INSTRUCTIONS TO FOLLOW »
The expected output is the first line of the data below and every line after it, up to and including the line containing "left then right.", each reproduced exactly.

▽

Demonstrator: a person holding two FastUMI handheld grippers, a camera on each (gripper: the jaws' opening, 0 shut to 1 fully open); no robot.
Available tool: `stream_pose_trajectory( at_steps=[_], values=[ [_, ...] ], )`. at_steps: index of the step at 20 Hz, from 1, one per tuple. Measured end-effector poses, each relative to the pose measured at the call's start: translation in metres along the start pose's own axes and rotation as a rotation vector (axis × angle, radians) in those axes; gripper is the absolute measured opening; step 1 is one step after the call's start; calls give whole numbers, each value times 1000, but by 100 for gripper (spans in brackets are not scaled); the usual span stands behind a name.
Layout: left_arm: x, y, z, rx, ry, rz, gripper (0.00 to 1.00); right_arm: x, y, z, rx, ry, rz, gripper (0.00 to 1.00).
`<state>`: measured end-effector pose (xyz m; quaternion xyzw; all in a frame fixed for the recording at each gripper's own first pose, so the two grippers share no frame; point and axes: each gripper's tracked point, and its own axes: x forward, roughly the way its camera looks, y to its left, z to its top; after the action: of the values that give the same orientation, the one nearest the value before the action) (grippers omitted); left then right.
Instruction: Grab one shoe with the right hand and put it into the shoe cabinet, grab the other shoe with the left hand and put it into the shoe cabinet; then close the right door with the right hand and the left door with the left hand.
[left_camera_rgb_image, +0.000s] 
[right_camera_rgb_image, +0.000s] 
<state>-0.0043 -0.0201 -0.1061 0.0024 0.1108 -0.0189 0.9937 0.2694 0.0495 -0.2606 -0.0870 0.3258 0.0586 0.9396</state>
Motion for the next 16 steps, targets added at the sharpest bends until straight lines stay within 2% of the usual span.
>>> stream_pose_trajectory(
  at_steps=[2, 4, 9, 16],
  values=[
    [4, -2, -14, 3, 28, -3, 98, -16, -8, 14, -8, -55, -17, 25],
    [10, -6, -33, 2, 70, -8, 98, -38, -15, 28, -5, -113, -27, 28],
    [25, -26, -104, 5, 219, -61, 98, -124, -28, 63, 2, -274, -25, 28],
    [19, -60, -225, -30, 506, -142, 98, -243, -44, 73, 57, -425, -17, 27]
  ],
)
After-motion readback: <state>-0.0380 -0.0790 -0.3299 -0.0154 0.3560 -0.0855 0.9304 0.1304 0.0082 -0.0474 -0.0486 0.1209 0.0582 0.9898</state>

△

OUTPUT OF THE TASK »
Demonstrator: a person holding two FastUMI handheld grippers, a camera on each (gripper: the jaws' opening, 0 shut to 1 fully open); no robot.
Available tool: `stream_pose_trajectory( at_steps=[_], values=[ [_, ...] ], )`. at_steps: index of the step at 20 Hz, from 1, one per tuple. Measured end-effector poses, each relative to the pose measured at the call's start: translation in metres along the start pose's own axes and rotation as a rotation vector (axis × angle, radians) in those axes; gripper is the absolute measured opening; step 1 is one step after the call's start; calls give whole numbers, each value times 1000, but by 100 for gripper (spans in brackets are not scaled); the usual span stands behind a name.
Layout: left_arm: x, y, z, rx, ry, rz, gripper (0.00 to 1.00); right_arm: x, y, z, rx, ry, rz, gripper (0.00 to 1.00).
`<state>`: measured end-effector pose (xyz m; quaternion xyzw; all in a frame fixed for the recording at each gripper's own first pose, so the two grippers share no frame; point and axes: each gripper's tracked point, and its own axes: x forward, roughly the way its camera looks, y to its left, z to its top; after the action: of the values that give the same orientation, the one nearest the value before the action) (grippers omitted); left then right.

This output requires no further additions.